» ABOUT THIS TASK: Leave the pictures out and return every line below exactly.

» RAW DATA:
------------------------------------------------
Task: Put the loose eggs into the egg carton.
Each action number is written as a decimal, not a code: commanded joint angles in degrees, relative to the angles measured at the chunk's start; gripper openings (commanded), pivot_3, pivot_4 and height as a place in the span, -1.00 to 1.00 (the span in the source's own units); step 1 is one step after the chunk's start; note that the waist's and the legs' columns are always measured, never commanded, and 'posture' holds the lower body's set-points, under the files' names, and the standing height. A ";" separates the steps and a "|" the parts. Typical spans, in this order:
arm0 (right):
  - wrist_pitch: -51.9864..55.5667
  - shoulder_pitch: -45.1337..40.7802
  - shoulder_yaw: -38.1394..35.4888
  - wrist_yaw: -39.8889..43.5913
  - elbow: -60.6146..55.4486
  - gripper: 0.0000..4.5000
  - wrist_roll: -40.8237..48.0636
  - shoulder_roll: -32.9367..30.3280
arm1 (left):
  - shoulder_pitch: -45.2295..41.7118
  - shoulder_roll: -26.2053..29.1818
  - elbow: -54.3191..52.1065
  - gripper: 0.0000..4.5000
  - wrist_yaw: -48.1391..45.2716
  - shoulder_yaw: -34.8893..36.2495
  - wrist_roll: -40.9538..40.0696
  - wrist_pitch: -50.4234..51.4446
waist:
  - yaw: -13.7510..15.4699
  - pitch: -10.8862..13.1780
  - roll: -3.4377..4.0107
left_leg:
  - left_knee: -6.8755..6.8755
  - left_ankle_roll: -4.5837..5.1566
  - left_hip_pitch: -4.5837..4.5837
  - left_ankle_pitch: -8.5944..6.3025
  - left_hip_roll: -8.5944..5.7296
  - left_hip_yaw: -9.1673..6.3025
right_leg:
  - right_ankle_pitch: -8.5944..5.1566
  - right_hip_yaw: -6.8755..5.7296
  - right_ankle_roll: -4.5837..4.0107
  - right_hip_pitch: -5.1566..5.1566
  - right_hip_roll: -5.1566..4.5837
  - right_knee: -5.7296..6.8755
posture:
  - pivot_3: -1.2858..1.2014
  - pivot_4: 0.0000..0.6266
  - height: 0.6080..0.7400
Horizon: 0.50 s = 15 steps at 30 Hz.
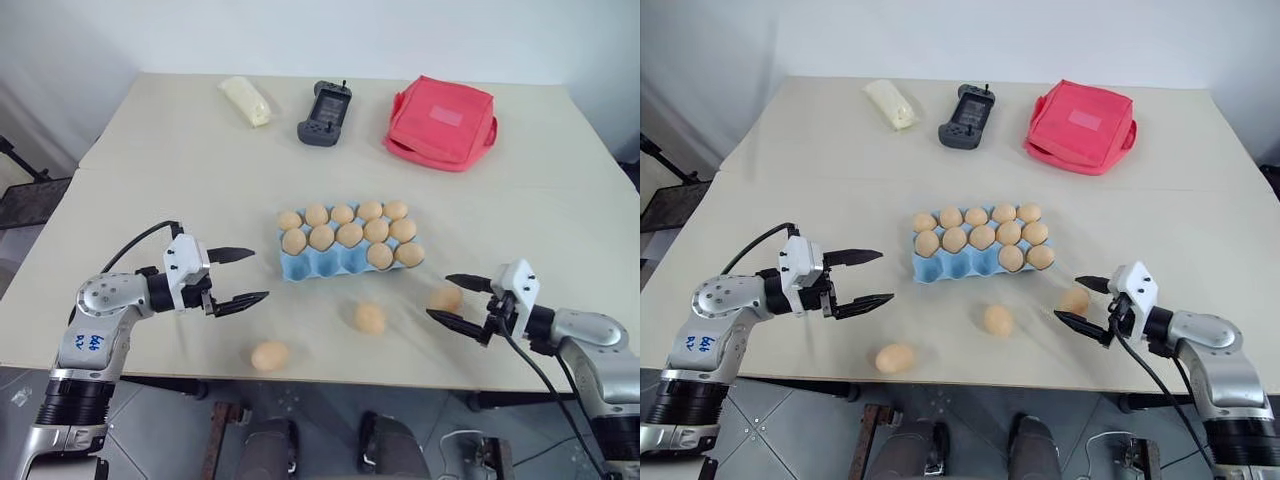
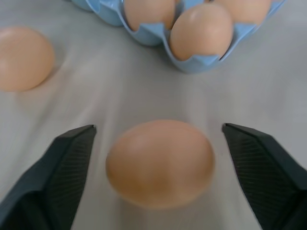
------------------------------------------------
» OUTPUT OF THE TASK:
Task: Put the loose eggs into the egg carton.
Each action number is written as a decimal, not a code: commanded joint angles in degrees, relative to the angles measured at the chunk's start; gripper openings (commanded), pivot_3, pivot_4 and height as a place in the span, -1.00 to 1.00 (the span in the source's own units); step 1 is one step after the chunk's start; note that the waist's and the legs' columns are always measured, never commanded, and 'posture' holds the lower body's set-points, under the files' names, and the standing height. A ";" separates the steps and a "|" the parts. Typical spans, in this order:
arm0 (right):
  - wrist_pitch: -51.9864..55.5667
  - shoulder_pitch: -45.1337..40.7802
  - shoulder_yaw: -38.1394..35.4888
  - wrist_yaw: -39.8889..43.5913
  - elbow: -60.6146..55.4486
  - gripper: 0.0000..4.5000
  - wrist_roll: -40.8237..48.0636
  - shoulder_roll: -32.9367..30.3280
arm1 (left):
  - shoulder_pitch: -45.2295..41.7118
  - shoulder_roll: -26.2053..29.1818
  - elbow: -54.3191..52.1065
  - gripper: 0.0000..4.5000
  - wrist_yaw: -48.1391..45.2716
  - shoulder_yaw: -34.8893..36.2495
  - wrist_roll: -40.9538..40.0696
  - wrist_pitch: -50.4234..51.4446
waist:
  - yaw: -13.7510..15.4699
  - pitch: -10.8862..13.1780
  - roll: -3.4377..4.0107
left_leg:
  - left_knee: -6.8755..6.8755
  - left_ankle_roll: -4.5837..5.1566
  - left_hip_pitch: -4.5837..4.5837
  - left_ankle_pitch: -8.5944..6.3025
  - left_hip_roll: -8.5944..5.7296
  - left_hip_yaw: -9.1673..6.3025
right_leg:
  - right_ankle_pitch: -8.5944..5.1566
  - right_hip_yaw: -6.8755..5.7296
  - right_ankle_roll: -4.5837..4.0107
  - right_hip_pitch: -5.1566..5.1566
  - right_hip_roll: -5.1566..4.5837
  - right_knee: -5.7296..6.8755
posture:
  - pivot_3: -1.2858..1.2014
  - pivot_4: 0.0000..0.6266
  - height: 0.6080..0.7400
Horizon: 0.50 s = 15 steps at 30 Hz.

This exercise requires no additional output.